The "blood quota" (Spanish: cuota de sangre) is a concept associated with Abimael Guzmán, leader of the Shining Path, a Maoist insurgent group active in Peru. It refers to the ideological expectation that a revolutionary must be willing to sacrifice their life for the global proletarian revolution. This principle, central to "Gonzalo Thought," framed violence and death as essential components of the revolutionary struggle.

Under this doctrine, Shining Path militants were encouraged to embrace extreme measures, including acts of terrorism, to mobilize support and suppress opposition. Hatred and violence were deliberately incited to gain adherence to their cause, with cruelty and fear leveraged as tools for control and obedience. Death in service to the revolution was glorified as a heroic act.

The implementation of the blood quota contributed to widespread atrocities during the Shining Path's insurgency, which spanned from the 1980s to the early 1990s. These acts included targeted assassinations, bombings, massacres, and other forms of violence that resulted in tens of thousands of deaths and significant societal disruption across Peru. The group's campaign of terror persisted until Guzmán's capture in 1992, which marked the beginning of the movement's decline.

== Background ==
The Shining Path believed in the necessity of a violent revolution to overthrow the Peruvian government and establish a communist state. The concept of the "Blood Quota" was an integral part of Gonzalo thought and reflected the belief that a certain number of people needed to be killed or sacrificed in order to achieve their revolutionary goals. Increasing conflicts and radicalizing oppositions cannot have any other effect than to accelerate history, bringing closer the day of final triumph.

This notion itself is rooted in Maoist ideology, which advocated for the use of violence and protracted people's war as a means of achieving a communist revolution.

== The People's War ==
Guzmán announced that “the triumph of the revolution will cost a million deaths.” "Paying the quota" meant that the senderista would "cross rivers of blood" for the triumph of the "people's war". The aim was to incite the Peruvian State to carry out acts of violence against the civilian population so that, in this way, the Shining Path could obtain popular support and the capacity for mass mobilization: the violence of the reaction had revolutionary effects by growing hatred and a desire for revenge among those affected, which in turn would lead to an acceleration of the ruin of the old order.

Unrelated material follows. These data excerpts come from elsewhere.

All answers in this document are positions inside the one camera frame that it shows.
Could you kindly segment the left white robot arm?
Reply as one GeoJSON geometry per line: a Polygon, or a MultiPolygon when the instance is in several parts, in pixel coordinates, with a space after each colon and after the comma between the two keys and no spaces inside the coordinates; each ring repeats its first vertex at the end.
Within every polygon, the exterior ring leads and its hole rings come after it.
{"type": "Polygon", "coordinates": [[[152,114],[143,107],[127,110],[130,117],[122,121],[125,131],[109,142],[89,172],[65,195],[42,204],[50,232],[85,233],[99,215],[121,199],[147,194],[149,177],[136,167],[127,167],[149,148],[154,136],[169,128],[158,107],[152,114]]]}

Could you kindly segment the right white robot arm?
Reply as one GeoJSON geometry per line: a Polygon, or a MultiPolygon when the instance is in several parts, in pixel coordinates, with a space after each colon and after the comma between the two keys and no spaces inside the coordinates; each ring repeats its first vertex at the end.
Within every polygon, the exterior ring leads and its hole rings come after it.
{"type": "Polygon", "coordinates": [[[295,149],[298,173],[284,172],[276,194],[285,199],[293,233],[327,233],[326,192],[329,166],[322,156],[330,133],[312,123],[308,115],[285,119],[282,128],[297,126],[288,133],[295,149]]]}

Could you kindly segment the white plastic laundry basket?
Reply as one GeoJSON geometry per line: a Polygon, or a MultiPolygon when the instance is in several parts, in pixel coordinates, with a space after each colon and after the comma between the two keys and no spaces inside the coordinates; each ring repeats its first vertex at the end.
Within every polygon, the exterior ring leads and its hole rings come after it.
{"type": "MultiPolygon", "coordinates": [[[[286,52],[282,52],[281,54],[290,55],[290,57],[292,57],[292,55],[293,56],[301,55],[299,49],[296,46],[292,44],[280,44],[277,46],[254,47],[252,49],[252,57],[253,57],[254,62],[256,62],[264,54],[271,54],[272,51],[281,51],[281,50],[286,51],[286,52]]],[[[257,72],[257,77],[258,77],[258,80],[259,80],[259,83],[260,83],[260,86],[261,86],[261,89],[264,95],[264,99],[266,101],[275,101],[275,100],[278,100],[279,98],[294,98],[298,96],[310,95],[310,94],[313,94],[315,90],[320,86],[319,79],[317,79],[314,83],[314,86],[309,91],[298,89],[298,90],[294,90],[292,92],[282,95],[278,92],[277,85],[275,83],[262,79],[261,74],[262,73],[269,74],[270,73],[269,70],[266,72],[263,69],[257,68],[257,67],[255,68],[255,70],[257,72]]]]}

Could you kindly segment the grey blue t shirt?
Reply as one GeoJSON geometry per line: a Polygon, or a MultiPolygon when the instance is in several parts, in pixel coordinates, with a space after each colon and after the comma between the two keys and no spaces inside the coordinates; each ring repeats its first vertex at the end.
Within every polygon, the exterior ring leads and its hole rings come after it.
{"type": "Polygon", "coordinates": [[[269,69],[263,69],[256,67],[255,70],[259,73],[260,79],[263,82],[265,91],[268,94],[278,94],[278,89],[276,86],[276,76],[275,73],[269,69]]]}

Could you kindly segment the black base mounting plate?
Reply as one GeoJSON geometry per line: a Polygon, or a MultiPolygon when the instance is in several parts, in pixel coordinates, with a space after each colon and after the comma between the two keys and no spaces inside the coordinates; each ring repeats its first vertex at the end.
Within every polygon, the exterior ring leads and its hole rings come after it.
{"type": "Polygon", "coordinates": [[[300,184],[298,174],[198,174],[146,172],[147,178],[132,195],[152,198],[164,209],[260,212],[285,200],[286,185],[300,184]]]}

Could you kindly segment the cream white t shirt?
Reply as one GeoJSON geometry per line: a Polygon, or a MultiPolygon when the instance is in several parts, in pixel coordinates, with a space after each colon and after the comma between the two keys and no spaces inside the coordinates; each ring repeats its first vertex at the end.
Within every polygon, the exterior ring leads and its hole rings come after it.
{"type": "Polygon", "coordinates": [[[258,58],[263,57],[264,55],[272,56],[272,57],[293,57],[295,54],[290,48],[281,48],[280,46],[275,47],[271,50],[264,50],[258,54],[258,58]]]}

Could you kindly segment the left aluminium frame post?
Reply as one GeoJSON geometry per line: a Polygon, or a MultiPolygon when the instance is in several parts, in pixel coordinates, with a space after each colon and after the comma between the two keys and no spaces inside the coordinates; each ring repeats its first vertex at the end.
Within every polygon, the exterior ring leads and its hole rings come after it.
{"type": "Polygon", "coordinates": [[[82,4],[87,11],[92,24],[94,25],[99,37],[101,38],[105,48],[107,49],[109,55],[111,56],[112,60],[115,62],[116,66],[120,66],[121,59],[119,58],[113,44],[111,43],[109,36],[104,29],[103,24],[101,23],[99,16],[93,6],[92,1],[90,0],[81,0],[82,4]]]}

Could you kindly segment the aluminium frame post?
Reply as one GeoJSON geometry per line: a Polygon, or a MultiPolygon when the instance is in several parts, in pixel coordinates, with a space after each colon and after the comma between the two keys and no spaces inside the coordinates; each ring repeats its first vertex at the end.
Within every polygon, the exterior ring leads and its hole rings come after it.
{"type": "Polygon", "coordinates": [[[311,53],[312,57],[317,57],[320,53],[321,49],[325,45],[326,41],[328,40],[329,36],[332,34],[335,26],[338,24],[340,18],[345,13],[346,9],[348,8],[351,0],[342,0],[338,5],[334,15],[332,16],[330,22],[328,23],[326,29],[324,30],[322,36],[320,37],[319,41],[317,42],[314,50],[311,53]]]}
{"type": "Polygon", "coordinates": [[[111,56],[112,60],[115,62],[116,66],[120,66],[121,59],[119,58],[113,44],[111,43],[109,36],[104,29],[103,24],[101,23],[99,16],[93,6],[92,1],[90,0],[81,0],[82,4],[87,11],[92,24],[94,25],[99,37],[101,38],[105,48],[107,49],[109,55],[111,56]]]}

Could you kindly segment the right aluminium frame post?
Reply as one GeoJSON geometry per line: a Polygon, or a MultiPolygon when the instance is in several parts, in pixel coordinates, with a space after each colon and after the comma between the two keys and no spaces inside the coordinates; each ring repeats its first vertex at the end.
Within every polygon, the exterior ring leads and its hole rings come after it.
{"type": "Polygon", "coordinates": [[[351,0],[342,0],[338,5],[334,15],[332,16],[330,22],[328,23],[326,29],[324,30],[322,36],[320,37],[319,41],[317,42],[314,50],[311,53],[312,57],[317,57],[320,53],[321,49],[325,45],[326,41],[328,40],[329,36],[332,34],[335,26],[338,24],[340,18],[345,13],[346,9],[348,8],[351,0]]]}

In December 1982 President Fernando Belaúnde declared a state of emergency and ordered that the Peruvian Armed Forces fight the Shining Path, granting them extraordinary powers. Military leadership adopted practices used by Argentina during the Dirty War, committing state terrorism, with entire villages being massacred by the armed forces while civilians endured forced disappearance. When the military started organizing peasant militias ("rondas") to fight Senderistas, the Shining Path heavily retaliated: during the Lucanamarca massacre, nearly 70 indigenous people were murdered. The youngest victim was six months old, the oldest about seventy. Most were killed by machete and axe hacks; some were shot in the head at close range. Discussing the massacre, Guzmán asserted that "the main point was to make them understand that we were a hard nut to crack, and that we were ready for anything, anything (..)".

==Media depiction==
The violence perpetuated by the Shining Path and the government inspired Alonso Cueto to write about the insecurity of the period, with his most well-known novel The Blue Hour (2005) being adapted into an eponymous movie in 2014.